By Matt Mellema
The Supreme Court will hear oral arguments Tuesday in a case
about what the Environmental Protection Agency can do to keep states from
spewing pollution into their neighbors’ air. EPA v. EME Homer City Generation arises from the “good
neighbor” provision of the Clean Air Act. In that provision, Congress gave
power to the EPA to reduce the emissions of states that “contribute
significantly” to the inability of states downwind of them to meet the law’s
standards for air quality. Connecticut , for
example, has polluting neighbors: A congressional report found that even if Connecticut turned off
every emissions source in the state, pollution from other
states would make it fail the test set by federal ozone standards.

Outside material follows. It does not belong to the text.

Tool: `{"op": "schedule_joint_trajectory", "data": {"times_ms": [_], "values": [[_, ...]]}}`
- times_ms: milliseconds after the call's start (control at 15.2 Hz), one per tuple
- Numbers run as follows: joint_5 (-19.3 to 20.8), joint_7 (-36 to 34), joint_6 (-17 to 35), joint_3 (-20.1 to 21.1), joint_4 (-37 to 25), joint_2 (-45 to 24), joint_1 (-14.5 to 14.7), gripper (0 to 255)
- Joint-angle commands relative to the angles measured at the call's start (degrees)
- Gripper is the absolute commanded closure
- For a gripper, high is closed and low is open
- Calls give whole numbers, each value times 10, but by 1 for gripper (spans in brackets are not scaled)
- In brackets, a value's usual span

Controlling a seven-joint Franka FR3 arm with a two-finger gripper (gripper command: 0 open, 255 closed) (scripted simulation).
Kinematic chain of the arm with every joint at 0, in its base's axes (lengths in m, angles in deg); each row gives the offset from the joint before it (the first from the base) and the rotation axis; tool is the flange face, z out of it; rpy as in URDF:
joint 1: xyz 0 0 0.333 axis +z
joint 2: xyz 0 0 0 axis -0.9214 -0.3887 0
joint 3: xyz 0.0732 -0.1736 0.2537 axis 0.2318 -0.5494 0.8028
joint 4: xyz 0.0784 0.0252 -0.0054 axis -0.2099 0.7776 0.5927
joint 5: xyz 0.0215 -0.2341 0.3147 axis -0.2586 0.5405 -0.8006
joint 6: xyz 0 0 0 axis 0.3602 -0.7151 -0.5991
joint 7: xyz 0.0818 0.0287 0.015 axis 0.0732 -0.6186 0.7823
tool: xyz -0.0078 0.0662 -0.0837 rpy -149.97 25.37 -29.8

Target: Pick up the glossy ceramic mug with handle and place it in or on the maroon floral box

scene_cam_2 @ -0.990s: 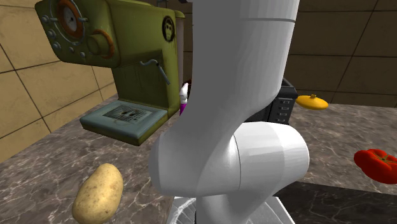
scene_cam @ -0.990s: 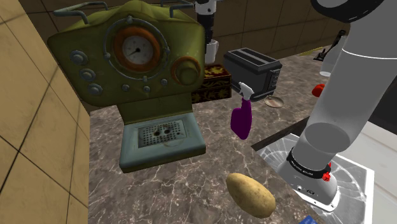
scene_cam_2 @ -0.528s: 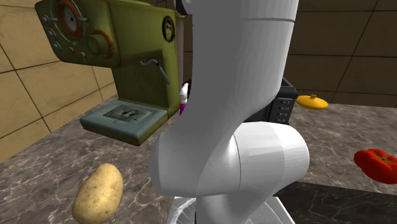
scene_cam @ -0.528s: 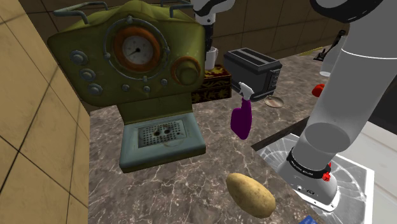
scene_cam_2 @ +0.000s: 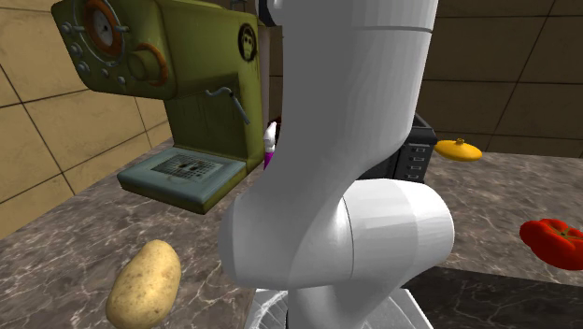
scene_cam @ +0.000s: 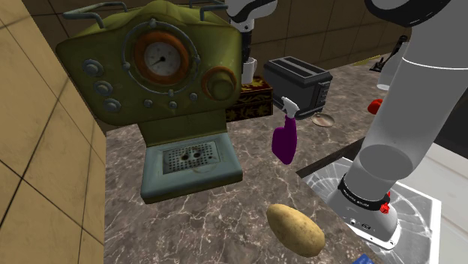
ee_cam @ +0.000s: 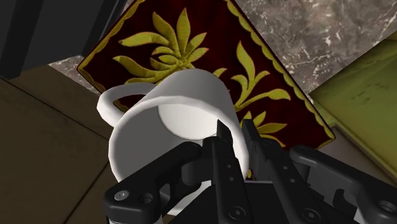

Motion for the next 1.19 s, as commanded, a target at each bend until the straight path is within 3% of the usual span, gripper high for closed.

The EPA’s “good neighbor” regulations, which went into effect in
August of 2011, have two steps. First, the agency determines whether an upwind
state is responsible for at least 1 percent of any downwind state’s allotted
amount for a pollutant. Virtually every upwind state the EPA has studied falls
into this category. Second, the EPA imposes on every one of these upwind states
the same elaborate set of rules, with the goal of drastically reducing their
total emissions.
Fourteen upwind states—most prominently Texas —have challenged this process (which is
called the Transport Rule). They claim
that the EPA exceeded the power Congress delegated to it. They’re irked by the
fact that all upwind states got the same federal regulations, whether they are
a minor polluter or a major one. The states further object that the EPA imposed
its rule without first giving each state the opportunity to develop its own
regulations.
In a 2–1 decision, a panel of judges on the U.S. Court of Appeals
for the D.C. Circuit agreed with the states. They found that the
Transport Rule exceeded the power Congress delegated to the EPA. They also said
that in order to comply with the statute, the EPA can’t implement its
regulations until it has shown exactly how much pollution each upwind state
contributes to its neighbors, and given each state a chance to develop its own
regulations.
On the surface, this case is simply about interpreting statutory
language. The D.C. Circuit reads the statute to empower the EPA to regulate
only that portion of upwind state pollution that qualifies as a “significant
contribution.” The EPA reads the statute as giving it the power to regulate the
total emissions of any upwind state.
The D.C. Circuit’s reading of the statute may be the more
natural one. But in the past, the EPA’s interpretation would probably have been
close enough to win in court. Since a major Supreme Court
ruling in 1984 (about the Clean Air Act, as it happens), the general
rule for courts has been that if Congress writes a law that gives power to an
agency, and some of the statute’s language is ambiguous, judges defer to the
agency’s interpretation of the statute. The idea is that the agency has all the
expertise and experience. Take air quality measurements, for example. Contrary
to the D.C. Circuit’s implicit assumption, determining exactly how much each
state is contributing to other states’ pollution is borderline impossible. The
pollution pattern for each state is a tangle of interconnected parts that
change every day in unpredictable ways. Pinning down an exact contribution from
each state is literally like chasing the wind.
Also, from a cost-benefit standpoint, the EPA’s regulations make
sense. The EPA is right to
claim that the only way to effectively reduce pollution in downwind
states is to reduce the collective emissions of all the upwind states. The
agency also set its regulations at cost-effective levels that get the most
pollution reduction for the money. The D.C. Circuit’s approach would make it
harder and more expensive to reduce pollution.
These practical considerations, however, seem to be beside the
point for the D.C. Circuit. The court is second in prestige only to the Supreme
Court, and wields special power in environmental law cases. Many are speculating
that it is actively curtailing the
power of the EPA by giving the agency less deference. The D.C.
judges themselves have shown frustration
at the way the agencies deal with congressional statutes. As Judge David Tatel
quipped in a 2009 speech, many agencies promulgate regulations without giving
the congressional statutes “so much as a quick skim.”
The general opinion
is that the Supreme Court will overturn the D.C. Circuit and support the EPA.
But even if the Supreme Court allows for tighter federal control of pollution
this time, the war over agency discretion may just be starting.